Pediatric System Educator, WellStar Health System,
Atlanta, GA, USA
Correspondence to: Linda Price, DNP, APRN-BC. Pediatric System Educator, WellStar Health System, Atlanta, GA, USA. Email: firstname.lastname@example.org.
Abstract: This presentation will discuss the measles, a childhood communicable disease, and emphasize the importance of parental education. Significantly, the presentation will elaborate on important roles portrayed by healthcare providers with improving vaccination rates and gaining parental compliance. Recently, there has been a hasty resurgence of measles outbreaks in the United States, which have resulted in parental panic and fear. In 2018, there were approximately 372 confirmed measles cases [Center for Disease Control and Prevention (CDC), 2019]. Amusingly, this year alone, there have been 127 documented measles cases, with three linked to metro Atlanta (CDC, 2019). Ironically, this population consists of individuals who were unvaccinated and under vaccinated.
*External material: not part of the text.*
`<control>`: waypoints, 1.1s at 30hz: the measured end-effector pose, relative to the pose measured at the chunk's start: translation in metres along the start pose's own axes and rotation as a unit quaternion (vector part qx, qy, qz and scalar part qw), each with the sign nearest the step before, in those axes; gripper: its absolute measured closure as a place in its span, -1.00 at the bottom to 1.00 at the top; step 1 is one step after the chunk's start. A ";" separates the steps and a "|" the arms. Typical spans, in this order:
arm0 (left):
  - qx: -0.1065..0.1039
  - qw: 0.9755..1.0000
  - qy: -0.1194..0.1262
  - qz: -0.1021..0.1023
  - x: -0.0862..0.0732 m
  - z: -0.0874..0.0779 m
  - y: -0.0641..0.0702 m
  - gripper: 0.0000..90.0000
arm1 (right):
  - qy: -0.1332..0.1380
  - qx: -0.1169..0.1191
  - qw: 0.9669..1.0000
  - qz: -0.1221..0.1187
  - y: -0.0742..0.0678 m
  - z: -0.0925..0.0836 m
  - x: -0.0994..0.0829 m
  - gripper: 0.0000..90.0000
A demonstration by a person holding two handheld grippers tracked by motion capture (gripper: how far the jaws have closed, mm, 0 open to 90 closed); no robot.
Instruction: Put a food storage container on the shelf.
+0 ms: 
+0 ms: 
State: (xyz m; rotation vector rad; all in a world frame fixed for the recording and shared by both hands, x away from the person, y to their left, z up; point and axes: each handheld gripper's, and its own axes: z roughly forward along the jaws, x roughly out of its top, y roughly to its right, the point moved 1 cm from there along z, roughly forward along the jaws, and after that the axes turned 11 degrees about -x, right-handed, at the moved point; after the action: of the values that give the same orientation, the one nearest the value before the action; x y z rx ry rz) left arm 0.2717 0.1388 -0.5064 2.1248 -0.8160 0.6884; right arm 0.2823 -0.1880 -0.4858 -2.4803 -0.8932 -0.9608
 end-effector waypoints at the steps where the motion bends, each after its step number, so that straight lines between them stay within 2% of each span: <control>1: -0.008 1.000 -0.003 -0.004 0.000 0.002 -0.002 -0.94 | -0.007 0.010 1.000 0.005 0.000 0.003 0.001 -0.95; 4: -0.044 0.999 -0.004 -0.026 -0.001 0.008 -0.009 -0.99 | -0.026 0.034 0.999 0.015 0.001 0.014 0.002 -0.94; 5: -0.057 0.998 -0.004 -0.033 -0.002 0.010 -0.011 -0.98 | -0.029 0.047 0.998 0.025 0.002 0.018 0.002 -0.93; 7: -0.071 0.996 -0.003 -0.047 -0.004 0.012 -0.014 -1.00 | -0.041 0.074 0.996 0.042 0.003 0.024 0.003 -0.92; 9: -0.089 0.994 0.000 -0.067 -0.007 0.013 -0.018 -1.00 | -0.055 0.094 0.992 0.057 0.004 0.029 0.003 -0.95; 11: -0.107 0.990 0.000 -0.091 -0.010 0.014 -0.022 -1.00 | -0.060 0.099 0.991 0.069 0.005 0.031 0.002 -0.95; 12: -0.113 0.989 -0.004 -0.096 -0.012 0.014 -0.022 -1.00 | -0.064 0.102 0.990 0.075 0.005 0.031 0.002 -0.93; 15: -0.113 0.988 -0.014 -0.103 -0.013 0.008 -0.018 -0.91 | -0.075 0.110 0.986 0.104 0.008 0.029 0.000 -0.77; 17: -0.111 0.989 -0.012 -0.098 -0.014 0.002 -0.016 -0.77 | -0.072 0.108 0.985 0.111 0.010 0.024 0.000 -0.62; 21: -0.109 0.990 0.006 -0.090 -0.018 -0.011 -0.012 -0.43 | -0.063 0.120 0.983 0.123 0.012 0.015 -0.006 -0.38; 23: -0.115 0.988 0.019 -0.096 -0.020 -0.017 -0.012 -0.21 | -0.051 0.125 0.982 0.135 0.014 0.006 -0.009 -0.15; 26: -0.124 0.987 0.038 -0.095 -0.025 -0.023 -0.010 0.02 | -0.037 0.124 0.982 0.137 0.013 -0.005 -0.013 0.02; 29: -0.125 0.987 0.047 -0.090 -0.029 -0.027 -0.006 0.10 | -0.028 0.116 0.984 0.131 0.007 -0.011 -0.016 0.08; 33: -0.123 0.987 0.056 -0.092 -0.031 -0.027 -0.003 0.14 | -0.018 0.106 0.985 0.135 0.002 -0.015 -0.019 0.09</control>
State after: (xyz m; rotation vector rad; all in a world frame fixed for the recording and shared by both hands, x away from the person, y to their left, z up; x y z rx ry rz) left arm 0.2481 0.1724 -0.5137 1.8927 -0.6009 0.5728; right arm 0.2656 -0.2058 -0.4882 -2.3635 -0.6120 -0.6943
Notably, the measles (Rubeola) is a vaccine preventable disease (VPD), denoting its most detrimental effect to the pediatric population, especially infants and children who are immunocompromised. Hence, it is high priority for healthcare providers to implement a stepwise approach to vaccination awareness by offering parental education during the prenatal, post-natal, and initial infant visits. As an effort to eradicate measles and seal parental knowledge and vaccination compliance gaps, evidence-based vaccine education must be initiated and include blended methods of visually enhanced learning and motivational interviewing (Kubin, 2019). Overall, healthcare providers play crucial roles in improving vaccination rates. Vaccine programs are successful and notably prevent 2–3 million deaths globally (World Health Organization, 2019). The Measles, Mumps, and Rubella (MMR)Vaccine is a two-dose series, with the first dose given between 12–15 months of age and the second dose given between 4–6 years of age. Educating parents regarding communicable diseases and prevention must take top priority.